EXERCISE DETAILS: From first line to last, transcribe the listing exactly and skip any image.

□ □ □ □ □ □ □

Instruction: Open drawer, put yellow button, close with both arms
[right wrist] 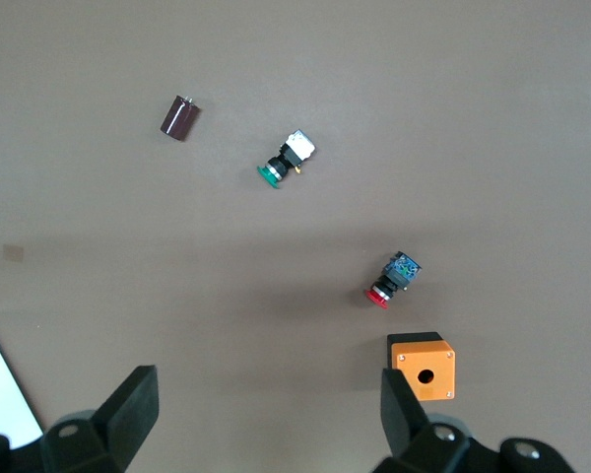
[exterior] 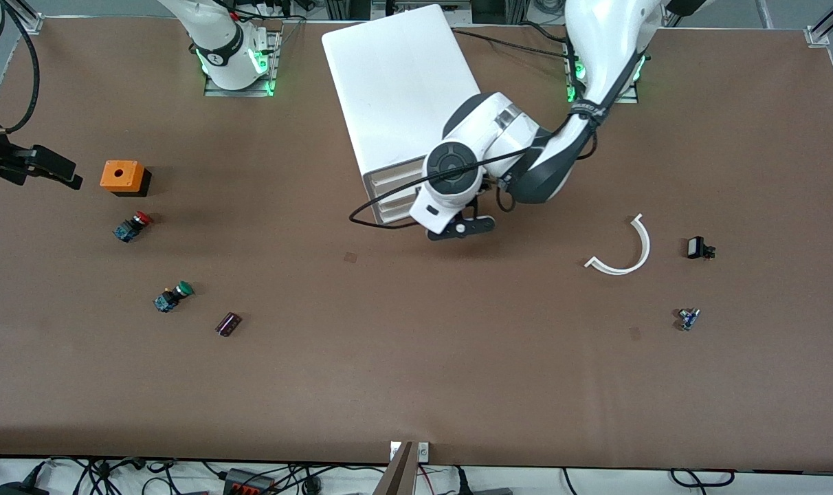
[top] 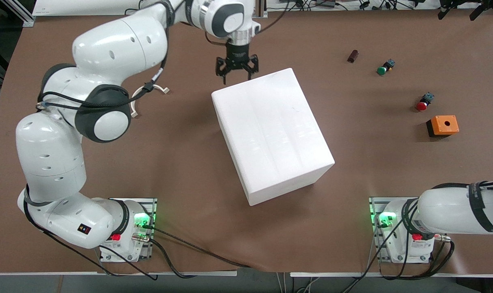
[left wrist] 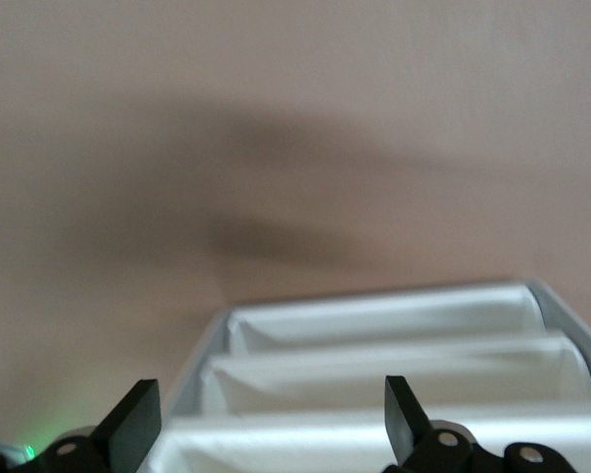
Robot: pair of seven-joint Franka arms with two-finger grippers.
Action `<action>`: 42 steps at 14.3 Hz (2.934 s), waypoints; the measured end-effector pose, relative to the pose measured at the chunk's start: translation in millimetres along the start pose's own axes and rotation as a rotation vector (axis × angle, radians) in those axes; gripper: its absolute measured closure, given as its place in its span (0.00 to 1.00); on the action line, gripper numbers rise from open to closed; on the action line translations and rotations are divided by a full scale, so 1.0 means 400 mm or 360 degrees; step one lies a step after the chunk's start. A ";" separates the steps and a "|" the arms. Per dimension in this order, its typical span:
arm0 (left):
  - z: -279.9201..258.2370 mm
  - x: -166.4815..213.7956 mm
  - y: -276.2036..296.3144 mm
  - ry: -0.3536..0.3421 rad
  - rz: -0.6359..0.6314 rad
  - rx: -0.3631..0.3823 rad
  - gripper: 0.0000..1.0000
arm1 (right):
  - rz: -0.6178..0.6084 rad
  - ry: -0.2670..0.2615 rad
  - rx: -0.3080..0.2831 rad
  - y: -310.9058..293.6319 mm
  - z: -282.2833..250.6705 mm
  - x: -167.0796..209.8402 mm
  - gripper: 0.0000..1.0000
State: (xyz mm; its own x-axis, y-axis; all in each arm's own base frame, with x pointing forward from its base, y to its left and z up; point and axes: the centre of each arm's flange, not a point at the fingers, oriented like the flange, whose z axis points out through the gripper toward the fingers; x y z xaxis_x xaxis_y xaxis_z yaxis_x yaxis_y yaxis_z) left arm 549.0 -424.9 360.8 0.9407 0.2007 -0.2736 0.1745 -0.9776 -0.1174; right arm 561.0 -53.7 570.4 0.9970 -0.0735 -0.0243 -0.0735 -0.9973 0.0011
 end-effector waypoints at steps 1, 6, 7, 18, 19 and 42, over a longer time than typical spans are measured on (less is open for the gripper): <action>-0.043 0.038 -0.045 0.0042 0.0012 -0.0024 0.00 | -0.0002 -0.0001 -0.0001 -0.001 0.001 0.000 0.00; -0.256 0.157 -0.311 0.0174 0.0055 -0.0113 0.00 | -0.0012 0.0004 -0.0002 -0.009 0.000 0.001 0.00; -0.282 0.162 -0.351 0.0199 0.0083 -0.0081 0.00 | -0.0013 0.0006 -0.0002 -0.010 -0.001 0.001 0.00; -0.502 0.103 -0.910 0.0292 0.0372 -0.0113 0.00 | -0.0017 0.0021 -0.0004 -0.012 -0.011 -0.003 0.00; -0.508 0.081 -0.938 0.0319 0.0364 -0.0117 0.00 | -0.0017 0.0021 -0.0004 -0.012 -0.011 -0.003 0.00; -0.488 0.012 -1.007 0.0400 0.0347 -0.0121 0.00 | -0.0028 0.0022 -0.0005 -0.014 -0.011 -0.003 0.00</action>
State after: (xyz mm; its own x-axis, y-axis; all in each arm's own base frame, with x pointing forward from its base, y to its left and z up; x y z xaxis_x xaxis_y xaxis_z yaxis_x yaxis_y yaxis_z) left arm 539.9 -42.5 593.1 0.9989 -0.0260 -0.0396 -0.0263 -0.9996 -0.0077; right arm 560.4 -48.1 575.0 0.9984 -0.0561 -0.0106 -0.0561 -0.9984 0.0039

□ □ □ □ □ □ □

COMPLETED EXERCISE:
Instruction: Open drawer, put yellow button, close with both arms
[right wrist] 
[exterior] 
[top] 
[left wrist] 
Robot: pair of seven-joint Franka arms with two-finger grippers.
Action `<action>`: 42 steps at 14.3 Hz (2.934 s), waypoints; the measured end-effector pose, relative to the pose measured at the chunk's start: translation in millimetres along the start pose's own axes and rotation as a rotation vector (axis × angle, radians) in those axes; gripper: its absolute measured closure, given as its place in its span (0.00 to 1.00); on the action line, gripper numbers rise from open to closed; on the action line translations and rotations are divided by a full scale, so 1.0 means 400 mm or 360 degrees; step one lies a step after the chunk's start. A ";" separates the steps and a "|" the arms. Per dimension in this order, its typical span:
arm0 (left):
  - z: -279.9201..258.2370 mm
  - x: -166.4815..213.7956 mm
  - y: -276.2036..296.3144 mm
  - ry: -0.3536..0.3421 rad
  - rz: -0.6359..0.6314 rad
  - rx: -0.3631..0.3823 rad
  - gripper: 0.0000..1.0000
arm1 (right):
  - rz: -0.6178..0.6084 rad
  - ry: -0.2670..0.2615 rad
  - rx: -0.3080..0.2831 rad
  - y: -310.9058..293.6319 mm
  - z: -282.2833..250.6705 mm
  - x: -167.0796..209.8402 mm
  - gripper: 0.0000..1.0000
State: (xyz mm; its own x-axis, y-axis; all in each arm's own base frame, with x pointing forward from its base, y to its left and z up; point and axes: the centre of each arm's flange, not a point at the fingers, oriented like the flange, whose z axis points out through the gripper toward the fingers; x y z xaxis_x xaxis_y xaxis_z yaxis_x yaxis_y yaxis_z) left arm 549.0 -424.9 360.8 0.9407 0.2007 -0.2736 0.1745 -0.9776 -0.1174; right arm 561.0 -53.7 570.4 0.9970 -0.0735 -0.0243 -0.0735 -0.9973 0.0011
 end-effector waypoints at steps 1, 6, 7, 18, 19 and 42, over a longer time than typical spans are measured on (less is open for the gripper): <action>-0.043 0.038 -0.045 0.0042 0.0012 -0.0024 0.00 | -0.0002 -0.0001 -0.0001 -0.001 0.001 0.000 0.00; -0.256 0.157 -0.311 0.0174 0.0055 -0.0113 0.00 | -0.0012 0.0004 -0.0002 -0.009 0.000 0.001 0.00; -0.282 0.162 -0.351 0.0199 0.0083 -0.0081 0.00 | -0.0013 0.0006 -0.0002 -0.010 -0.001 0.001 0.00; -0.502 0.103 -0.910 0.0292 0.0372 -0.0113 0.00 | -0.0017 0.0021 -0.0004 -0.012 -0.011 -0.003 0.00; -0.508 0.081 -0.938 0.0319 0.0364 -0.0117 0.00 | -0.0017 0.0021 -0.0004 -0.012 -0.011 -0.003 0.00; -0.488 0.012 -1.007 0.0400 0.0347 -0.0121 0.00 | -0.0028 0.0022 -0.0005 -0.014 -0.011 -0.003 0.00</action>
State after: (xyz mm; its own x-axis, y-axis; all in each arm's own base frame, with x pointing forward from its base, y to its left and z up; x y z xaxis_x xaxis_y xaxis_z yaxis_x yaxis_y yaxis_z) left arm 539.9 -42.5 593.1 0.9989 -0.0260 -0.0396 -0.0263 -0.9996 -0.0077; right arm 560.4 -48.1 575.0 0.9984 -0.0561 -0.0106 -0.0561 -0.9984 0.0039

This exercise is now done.